Task to complete. Among the entries below, determine how many lines contain the word "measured" and state only that figure.

Listed entries.
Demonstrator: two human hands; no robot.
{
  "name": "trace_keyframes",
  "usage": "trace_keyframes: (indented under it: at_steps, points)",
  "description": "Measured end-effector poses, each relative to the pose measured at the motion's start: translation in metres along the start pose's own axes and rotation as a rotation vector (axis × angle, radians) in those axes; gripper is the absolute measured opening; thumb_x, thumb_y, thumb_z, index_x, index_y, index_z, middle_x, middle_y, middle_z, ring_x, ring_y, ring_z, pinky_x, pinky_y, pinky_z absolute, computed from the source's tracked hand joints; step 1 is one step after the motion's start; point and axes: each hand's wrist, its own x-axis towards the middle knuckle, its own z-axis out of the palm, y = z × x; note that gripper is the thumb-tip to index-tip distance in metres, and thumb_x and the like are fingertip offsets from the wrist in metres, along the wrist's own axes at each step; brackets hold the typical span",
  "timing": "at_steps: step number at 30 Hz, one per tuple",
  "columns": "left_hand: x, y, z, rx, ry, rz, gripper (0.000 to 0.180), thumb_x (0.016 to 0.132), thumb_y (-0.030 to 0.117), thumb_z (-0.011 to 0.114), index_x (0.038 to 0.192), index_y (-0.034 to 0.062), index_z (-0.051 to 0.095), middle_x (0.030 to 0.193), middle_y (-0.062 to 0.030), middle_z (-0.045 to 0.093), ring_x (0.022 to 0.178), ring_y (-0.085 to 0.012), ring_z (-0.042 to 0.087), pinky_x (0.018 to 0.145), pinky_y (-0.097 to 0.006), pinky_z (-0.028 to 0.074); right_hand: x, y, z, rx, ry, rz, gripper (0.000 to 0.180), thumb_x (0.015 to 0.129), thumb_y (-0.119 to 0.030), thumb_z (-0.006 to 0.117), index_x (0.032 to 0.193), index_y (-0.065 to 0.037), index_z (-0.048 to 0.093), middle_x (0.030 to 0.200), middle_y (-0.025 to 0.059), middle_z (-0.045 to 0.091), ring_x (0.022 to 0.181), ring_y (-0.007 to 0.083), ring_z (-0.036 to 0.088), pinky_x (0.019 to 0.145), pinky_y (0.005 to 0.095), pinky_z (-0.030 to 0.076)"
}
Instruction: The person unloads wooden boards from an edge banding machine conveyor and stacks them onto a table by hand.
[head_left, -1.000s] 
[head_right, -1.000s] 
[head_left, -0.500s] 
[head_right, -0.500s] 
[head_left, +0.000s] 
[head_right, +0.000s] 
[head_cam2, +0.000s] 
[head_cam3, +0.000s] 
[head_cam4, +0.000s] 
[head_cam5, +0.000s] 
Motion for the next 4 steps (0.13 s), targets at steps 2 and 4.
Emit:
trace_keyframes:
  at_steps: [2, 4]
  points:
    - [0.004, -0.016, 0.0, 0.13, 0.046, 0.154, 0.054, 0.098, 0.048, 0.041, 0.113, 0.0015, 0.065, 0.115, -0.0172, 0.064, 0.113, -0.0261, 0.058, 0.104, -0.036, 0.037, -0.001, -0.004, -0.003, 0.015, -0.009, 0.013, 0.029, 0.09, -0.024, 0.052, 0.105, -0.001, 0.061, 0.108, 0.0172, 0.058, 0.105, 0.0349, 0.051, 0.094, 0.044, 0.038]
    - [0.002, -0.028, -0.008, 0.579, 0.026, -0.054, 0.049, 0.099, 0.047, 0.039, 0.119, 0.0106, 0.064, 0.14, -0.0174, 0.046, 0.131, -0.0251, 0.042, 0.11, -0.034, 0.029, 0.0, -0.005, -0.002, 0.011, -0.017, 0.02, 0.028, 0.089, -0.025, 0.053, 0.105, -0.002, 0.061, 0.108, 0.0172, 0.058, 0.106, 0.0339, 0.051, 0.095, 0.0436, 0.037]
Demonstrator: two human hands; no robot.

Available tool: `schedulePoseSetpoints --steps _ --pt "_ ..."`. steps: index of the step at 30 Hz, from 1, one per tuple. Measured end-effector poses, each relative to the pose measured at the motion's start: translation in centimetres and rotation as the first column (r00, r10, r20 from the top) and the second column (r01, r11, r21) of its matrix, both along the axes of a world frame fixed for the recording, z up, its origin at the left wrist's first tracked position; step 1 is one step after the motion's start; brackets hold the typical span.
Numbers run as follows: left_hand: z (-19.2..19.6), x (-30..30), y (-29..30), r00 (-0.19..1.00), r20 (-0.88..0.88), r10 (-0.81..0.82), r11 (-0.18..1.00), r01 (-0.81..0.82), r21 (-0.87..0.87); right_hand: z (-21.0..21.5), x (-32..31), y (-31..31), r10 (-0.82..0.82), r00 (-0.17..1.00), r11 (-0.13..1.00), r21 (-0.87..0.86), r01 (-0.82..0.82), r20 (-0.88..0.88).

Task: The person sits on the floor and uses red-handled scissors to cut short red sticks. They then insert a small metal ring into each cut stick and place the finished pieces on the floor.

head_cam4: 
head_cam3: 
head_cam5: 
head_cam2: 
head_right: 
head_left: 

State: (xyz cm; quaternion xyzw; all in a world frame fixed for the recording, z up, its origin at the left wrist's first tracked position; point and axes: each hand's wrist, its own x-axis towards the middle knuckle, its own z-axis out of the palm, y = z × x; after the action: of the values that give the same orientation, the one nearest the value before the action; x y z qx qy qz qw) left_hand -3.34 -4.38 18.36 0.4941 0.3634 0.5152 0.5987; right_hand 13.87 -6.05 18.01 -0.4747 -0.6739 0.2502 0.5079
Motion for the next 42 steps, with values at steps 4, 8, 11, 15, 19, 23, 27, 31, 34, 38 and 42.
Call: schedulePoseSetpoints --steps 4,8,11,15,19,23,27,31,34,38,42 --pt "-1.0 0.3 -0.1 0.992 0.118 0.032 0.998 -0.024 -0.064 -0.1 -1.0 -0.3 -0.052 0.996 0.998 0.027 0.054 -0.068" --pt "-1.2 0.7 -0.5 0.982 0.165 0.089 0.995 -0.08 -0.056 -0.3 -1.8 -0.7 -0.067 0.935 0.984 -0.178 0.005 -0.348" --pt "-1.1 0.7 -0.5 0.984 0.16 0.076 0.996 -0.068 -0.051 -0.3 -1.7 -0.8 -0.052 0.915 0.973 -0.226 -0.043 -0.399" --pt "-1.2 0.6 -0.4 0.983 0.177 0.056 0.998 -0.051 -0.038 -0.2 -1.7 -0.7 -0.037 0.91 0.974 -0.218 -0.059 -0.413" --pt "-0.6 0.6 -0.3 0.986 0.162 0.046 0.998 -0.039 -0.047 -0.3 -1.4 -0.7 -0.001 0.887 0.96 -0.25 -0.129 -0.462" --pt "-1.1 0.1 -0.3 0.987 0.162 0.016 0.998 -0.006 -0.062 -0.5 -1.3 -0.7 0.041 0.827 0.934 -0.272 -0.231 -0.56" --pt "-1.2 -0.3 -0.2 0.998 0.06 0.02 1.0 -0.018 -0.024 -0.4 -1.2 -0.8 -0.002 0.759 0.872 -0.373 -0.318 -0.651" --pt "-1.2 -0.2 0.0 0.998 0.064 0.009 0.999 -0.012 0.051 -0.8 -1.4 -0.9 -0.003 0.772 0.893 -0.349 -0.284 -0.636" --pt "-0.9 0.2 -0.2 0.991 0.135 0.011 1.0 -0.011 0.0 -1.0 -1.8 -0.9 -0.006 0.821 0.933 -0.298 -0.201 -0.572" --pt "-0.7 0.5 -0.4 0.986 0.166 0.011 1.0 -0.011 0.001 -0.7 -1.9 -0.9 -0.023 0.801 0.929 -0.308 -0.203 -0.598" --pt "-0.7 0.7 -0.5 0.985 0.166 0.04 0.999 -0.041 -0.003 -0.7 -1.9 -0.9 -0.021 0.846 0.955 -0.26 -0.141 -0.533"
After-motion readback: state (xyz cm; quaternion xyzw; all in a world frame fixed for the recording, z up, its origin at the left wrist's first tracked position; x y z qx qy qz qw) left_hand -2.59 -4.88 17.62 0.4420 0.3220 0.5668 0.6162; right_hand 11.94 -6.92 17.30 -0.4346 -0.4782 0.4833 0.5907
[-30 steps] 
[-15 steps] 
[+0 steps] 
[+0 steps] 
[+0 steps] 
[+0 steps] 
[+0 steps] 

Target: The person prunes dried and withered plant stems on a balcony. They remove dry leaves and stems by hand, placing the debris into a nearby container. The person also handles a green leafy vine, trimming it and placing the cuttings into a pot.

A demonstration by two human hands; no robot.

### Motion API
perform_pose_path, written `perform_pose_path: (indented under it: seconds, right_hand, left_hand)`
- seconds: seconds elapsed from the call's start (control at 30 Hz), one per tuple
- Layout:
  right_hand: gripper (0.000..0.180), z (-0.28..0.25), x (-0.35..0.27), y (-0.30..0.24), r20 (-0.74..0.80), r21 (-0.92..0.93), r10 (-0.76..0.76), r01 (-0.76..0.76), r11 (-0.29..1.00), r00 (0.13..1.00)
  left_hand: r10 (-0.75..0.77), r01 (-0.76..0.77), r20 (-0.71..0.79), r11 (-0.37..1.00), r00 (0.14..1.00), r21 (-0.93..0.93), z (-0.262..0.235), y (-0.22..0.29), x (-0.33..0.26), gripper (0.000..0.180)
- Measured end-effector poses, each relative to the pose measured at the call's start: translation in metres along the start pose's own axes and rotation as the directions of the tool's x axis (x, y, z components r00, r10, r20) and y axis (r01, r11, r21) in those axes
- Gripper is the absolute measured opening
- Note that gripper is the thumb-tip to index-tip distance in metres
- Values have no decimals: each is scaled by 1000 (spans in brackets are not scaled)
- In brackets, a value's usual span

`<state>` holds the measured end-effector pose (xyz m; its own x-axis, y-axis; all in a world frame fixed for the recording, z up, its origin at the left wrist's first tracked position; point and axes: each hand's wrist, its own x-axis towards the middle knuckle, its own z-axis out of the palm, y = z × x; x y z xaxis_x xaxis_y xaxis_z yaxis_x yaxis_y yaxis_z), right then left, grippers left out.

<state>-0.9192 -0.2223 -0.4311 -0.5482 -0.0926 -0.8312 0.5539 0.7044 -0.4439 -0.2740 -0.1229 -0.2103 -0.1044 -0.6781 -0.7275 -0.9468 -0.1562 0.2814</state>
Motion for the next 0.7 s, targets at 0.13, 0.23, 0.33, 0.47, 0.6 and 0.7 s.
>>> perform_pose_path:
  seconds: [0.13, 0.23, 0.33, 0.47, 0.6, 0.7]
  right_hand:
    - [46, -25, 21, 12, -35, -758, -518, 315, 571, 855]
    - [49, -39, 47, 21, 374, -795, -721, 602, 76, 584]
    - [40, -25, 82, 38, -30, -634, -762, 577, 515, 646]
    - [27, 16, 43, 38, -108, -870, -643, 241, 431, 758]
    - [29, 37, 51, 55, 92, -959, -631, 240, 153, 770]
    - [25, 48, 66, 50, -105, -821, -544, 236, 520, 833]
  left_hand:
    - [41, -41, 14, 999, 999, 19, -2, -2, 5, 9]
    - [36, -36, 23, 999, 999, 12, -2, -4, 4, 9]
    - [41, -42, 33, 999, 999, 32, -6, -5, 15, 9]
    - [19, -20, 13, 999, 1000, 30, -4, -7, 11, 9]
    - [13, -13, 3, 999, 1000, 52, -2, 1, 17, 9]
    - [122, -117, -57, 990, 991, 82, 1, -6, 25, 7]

Solution below. 5